With new creative direction comes a new identity and a new silhouette: Natacha Ramsay- Levi‘s first collection for Chloé after becoming creative director in March is a voyage through the ages with a free spirit and oneiric prints. After taking over from Claire Waight Keller, she brought a fresh, youthful, modern perspective to the fashion house without cutting down on sophistication and the Parisian never-try-too-hard finesse. The Spring 2018 Chloé girl, presented this morning at the Paris Fashion Week, isn’t simply following trends, she is setting them. The chic, yet offhand designs came in a variance- from cute little skirts and flowy dresses to sharp outerwear and florals. The designer somehow managed to reinvent the cropped trousers and make everyone want a pair. What a first impression it was!

“Fashion has the power to change reality by giving confidence to its wearer: I would like to give women the possibility to express their strength and their power. I want to give material form to personality.”, stated designer just minutes before the show.

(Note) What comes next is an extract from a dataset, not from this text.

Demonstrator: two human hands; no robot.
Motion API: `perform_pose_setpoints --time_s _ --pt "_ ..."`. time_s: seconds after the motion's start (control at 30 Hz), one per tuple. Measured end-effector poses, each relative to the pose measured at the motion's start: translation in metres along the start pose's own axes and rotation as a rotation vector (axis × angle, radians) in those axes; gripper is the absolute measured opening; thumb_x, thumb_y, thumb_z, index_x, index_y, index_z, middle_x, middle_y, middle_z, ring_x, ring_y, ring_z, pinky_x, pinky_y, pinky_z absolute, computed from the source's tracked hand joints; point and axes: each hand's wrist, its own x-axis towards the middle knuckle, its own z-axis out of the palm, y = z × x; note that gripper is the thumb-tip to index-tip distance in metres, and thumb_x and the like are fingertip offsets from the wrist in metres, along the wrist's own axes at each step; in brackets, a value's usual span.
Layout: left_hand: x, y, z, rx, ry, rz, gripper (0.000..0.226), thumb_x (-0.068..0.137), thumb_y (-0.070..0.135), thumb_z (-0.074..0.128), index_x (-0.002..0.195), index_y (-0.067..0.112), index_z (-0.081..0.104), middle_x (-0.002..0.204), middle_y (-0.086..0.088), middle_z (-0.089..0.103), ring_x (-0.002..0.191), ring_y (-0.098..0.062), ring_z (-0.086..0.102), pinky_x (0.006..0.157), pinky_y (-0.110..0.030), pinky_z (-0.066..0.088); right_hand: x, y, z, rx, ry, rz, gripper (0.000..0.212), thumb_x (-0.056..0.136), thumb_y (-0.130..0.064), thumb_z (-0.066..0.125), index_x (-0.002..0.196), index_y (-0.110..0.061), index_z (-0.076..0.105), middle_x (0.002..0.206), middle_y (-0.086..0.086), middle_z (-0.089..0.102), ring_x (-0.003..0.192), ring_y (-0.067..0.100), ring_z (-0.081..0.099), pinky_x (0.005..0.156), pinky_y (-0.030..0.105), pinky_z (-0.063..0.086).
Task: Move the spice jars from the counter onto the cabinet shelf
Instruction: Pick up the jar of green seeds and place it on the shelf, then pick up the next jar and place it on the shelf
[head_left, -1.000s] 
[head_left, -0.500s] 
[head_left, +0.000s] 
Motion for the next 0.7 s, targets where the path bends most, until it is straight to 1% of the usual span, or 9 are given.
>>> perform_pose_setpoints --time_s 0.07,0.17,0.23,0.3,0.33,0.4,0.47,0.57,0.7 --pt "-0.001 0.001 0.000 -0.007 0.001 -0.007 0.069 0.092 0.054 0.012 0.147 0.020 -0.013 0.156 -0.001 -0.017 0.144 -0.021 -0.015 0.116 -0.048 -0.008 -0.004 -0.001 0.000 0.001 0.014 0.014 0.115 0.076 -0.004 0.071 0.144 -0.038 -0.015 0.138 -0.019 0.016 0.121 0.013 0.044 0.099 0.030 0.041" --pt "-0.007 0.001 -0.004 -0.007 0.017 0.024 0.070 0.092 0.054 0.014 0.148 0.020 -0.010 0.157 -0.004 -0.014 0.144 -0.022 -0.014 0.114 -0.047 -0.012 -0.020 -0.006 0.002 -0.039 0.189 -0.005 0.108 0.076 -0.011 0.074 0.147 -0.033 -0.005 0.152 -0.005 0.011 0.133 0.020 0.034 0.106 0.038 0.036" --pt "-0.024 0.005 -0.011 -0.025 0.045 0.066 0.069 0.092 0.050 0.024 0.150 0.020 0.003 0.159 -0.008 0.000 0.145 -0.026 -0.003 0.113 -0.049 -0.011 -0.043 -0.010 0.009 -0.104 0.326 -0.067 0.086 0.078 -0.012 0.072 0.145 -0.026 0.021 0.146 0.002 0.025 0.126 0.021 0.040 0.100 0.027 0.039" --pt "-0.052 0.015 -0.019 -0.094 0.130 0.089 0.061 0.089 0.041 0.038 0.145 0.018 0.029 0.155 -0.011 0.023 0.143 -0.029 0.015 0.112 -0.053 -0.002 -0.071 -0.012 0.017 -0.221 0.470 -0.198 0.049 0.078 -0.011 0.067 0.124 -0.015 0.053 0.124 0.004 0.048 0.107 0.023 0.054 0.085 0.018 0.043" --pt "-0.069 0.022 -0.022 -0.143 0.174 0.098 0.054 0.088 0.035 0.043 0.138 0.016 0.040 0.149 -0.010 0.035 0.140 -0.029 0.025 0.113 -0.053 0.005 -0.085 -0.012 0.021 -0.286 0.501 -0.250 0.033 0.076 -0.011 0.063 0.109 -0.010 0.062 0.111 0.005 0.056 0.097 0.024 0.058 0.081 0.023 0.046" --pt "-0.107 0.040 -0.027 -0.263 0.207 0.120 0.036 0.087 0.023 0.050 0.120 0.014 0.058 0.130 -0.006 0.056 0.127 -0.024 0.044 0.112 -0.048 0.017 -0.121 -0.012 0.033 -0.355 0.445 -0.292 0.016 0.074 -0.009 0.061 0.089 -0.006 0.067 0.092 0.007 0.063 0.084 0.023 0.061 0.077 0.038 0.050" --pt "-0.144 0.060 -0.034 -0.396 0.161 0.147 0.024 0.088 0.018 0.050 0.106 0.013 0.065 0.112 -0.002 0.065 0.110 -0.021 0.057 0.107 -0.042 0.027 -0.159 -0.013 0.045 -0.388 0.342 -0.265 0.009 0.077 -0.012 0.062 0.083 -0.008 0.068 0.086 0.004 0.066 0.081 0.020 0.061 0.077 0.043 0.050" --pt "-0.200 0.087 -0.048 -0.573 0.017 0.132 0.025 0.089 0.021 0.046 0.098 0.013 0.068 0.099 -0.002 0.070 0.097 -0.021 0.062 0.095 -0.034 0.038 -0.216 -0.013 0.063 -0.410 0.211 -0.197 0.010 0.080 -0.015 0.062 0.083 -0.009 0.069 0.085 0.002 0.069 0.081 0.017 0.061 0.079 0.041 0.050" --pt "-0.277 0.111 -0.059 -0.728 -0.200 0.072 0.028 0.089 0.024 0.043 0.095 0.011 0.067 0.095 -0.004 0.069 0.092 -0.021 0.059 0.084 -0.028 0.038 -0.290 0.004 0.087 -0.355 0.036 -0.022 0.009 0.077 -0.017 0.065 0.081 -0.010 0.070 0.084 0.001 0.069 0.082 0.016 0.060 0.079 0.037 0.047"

Ramsay-Levi succeeded in keeping the classic Chloé essence with tailored pants and jackets along with beautifully patterned light dresses for the bohemian in us all. She showed a line-out of pelmet-style minis and snappy trousers with overstitched pocket details. But, then it got interesting. Three flute-hem snappy frocks in white with naive, flower-sprig prints had retailers nodding in approval. Why, you ask? Well, they’re not black! The color black, buyers state, just doesn’t sell well online. It’s too flat. Black works better in a shop. One turquoise, velvet all-in-one was a showstopping piece. The cowboy boots and buckled shoes allured a story of a cowboy falling in love with a French girl. A combination of safari suiting, amour velour, variant textures and prints (including snake skin) and a dose of the bohemian je ne sais quoi guarantees a collection worthy of attention. It is feminine, fertile and free. So far, so Chloé.